Work to be completed:
From the line containing "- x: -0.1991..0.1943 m" down to the line containing "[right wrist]" in the records below, reproduce every line exactly, ends included, and omit all others.

The data:
------------------------------

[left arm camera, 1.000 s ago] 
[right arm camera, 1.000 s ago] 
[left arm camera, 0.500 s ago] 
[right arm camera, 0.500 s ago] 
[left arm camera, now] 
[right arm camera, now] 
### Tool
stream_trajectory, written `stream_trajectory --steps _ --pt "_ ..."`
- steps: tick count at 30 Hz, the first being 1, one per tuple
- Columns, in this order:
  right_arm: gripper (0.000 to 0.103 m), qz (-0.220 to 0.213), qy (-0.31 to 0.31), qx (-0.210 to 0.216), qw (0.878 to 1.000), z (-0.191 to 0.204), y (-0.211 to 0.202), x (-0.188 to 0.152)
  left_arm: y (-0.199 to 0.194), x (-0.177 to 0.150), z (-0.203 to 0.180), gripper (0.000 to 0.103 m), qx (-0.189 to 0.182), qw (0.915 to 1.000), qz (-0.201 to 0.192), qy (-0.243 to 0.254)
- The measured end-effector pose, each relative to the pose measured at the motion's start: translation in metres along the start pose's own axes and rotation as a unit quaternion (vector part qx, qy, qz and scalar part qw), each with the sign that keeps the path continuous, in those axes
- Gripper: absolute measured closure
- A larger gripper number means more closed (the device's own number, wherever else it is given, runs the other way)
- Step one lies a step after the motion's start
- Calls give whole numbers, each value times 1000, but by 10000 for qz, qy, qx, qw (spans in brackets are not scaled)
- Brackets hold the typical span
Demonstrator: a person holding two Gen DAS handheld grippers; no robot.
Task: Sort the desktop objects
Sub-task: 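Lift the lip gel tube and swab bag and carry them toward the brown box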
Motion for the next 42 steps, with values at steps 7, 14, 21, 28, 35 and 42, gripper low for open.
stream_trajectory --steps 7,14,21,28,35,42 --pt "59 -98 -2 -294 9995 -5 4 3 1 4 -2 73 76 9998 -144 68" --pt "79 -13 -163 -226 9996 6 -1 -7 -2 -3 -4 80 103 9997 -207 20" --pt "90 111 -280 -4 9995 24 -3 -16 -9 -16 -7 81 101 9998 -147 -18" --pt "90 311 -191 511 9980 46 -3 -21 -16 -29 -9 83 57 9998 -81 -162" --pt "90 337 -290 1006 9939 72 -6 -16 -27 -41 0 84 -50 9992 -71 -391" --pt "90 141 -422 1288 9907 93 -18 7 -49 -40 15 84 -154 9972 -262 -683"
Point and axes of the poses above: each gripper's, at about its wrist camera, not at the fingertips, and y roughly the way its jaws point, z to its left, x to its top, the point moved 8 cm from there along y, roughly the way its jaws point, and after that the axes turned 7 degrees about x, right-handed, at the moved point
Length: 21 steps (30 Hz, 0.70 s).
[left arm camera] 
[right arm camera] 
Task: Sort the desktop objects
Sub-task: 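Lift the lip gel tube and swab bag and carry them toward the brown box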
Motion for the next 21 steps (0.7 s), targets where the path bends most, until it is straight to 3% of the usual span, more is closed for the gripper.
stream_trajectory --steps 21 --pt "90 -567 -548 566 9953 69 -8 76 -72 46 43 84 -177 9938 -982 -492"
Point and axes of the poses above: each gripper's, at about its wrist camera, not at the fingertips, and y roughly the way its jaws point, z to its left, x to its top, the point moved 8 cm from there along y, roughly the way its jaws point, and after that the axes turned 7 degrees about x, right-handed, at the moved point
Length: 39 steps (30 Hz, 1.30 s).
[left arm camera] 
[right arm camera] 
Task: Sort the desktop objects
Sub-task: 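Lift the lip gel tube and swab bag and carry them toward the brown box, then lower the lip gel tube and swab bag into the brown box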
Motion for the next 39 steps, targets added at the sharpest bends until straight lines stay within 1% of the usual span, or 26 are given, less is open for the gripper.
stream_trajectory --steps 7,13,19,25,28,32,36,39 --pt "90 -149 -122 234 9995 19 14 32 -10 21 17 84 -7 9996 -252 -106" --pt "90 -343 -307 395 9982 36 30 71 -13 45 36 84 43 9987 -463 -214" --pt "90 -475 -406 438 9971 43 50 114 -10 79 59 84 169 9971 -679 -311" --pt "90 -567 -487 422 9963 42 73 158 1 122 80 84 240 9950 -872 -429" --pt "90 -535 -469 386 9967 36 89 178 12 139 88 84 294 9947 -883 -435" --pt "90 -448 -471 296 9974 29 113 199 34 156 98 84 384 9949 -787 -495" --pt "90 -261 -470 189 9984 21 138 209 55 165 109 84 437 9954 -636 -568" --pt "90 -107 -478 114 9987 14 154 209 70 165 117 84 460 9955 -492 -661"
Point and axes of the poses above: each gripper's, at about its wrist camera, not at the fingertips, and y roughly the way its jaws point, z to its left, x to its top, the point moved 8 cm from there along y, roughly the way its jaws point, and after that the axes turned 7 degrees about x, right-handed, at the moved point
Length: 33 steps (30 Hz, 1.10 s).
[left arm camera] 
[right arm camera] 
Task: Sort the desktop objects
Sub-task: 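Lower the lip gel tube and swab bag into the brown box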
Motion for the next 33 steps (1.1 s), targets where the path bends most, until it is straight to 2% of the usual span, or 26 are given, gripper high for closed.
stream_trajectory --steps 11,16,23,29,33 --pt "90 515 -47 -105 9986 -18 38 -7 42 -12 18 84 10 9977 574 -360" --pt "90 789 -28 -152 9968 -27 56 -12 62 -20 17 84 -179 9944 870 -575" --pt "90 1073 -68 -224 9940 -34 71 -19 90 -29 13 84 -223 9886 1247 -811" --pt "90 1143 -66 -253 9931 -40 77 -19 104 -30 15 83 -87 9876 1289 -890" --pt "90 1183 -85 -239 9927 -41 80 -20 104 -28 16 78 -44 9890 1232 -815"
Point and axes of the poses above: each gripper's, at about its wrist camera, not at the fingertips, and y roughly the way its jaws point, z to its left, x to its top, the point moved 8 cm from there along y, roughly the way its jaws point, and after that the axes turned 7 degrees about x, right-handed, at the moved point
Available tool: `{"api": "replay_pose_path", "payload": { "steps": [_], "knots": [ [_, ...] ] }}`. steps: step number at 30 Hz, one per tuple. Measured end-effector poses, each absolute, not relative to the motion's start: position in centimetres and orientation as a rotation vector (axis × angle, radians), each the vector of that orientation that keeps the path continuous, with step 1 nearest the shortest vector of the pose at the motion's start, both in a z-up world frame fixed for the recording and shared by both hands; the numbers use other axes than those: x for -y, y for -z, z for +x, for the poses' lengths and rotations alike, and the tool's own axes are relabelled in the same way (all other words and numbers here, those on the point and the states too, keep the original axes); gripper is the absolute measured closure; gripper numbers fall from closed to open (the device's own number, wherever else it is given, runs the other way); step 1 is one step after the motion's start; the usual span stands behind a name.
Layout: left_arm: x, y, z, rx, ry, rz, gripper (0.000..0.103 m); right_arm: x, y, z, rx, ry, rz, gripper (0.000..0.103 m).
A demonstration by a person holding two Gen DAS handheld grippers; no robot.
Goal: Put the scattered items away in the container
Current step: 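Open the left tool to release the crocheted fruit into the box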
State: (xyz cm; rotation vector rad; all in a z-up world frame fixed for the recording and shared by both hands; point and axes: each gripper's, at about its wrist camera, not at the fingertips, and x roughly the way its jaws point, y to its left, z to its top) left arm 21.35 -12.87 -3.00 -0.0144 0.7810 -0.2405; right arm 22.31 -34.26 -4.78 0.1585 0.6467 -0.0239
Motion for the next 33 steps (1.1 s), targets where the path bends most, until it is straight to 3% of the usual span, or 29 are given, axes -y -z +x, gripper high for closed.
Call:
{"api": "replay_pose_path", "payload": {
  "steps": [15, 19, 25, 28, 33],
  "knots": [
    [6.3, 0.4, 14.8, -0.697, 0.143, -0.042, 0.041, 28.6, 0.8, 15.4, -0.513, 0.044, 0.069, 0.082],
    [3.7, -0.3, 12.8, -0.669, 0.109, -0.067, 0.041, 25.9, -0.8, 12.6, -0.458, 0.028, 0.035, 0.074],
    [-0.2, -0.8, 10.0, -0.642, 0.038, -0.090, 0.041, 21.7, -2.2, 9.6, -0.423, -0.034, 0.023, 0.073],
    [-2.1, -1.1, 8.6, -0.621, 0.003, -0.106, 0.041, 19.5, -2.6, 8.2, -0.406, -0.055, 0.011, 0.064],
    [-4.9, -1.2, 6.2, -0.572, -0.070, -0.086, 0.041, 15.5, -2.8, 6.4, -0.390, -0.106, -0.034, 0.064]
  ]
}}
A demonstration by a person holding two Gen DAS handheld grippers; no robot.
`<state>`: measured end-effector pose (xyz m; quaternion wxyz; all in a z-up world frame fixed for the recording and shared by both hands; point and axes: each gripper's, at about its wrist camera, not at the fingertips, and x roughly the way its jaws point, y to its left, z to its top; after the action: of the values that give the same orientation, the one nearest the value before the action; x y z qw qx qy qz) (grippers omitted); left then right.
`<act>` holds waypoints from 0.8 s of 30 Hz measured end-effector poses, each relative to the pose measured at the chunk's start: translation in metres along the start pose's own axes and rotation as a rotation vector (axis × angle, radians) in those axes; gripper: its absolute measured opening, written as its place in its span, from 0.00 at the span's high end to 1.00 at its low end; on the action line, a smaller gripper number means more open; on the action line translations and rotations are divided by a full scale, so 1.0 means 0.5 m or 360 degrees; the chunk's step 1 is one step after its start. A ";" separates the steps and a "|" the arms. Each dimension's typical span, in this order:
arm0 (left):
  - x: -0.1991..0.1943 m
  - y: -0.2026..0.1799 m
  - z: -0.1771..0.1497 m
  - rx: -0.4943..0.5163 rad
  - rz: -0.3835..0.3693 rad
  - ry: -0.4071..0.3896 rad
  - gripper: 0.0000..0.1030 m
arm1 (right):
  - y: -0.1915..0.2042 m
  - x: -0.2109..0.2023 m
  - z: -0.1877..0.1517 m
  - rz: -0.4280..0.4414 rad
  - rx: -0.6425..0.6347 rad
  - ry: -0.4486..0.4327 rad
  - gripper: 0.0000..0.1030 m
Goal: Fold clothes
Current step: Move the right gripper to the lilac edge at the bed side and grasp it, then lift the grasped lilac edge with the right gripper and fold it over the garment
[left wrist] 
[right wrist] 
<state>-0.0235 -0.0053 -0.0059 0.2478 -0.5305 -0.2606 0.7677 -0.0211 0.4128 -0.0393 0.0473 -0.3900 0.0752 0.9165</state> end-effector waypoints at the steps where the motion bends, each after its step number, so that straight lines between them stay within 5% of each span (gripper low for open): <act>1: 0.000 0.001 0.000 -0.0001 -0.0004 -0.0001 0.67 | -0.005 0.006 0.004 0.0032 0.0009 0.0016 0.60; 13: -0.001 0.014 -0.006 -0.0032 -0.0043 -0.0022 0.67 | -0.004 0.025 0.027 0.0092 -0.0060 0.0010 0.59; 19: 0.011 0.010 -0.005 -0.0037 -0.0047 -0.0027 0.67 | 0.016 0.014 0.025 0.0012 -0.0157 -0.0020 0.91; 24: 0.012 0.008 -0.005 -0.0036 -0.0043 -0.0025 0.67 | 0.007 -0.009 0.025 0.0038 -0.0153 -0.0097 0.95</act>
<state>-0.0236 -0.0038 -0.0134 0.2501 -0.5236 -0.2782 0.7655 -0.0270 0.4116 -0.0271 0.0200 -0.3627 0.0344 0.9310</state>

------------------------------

Result below:
  - x: -0.1991..0.1943 m
  - y: -0.2026..0.1799 m
  - z: -0.1771..0.1497 m
  - rx: -0.4943..0.5163 rad
  - rz: -0.3835..0.3693 rad
  - ry: -0.4071..0.3896 rad
  - gripper: 0.0000..0.1030 m
arm1 (right):
  - y: -0.1915..0.2042 m
  - x: -0.2109..0.2023 m
  - z: -0.1877..0.1517 m
  - rz: -0.4280..0.4414 rad
  - rx: -0.6425..0.6347 rad
  - ry: -0.4486..0.4327 rad
  - gripper: 0.0000..0.1030 m
Goal: Fold clothes
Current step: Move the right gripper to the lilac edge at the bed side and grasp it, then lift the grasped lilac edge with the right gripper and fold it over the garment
[left wrist] 
[right wrist] 

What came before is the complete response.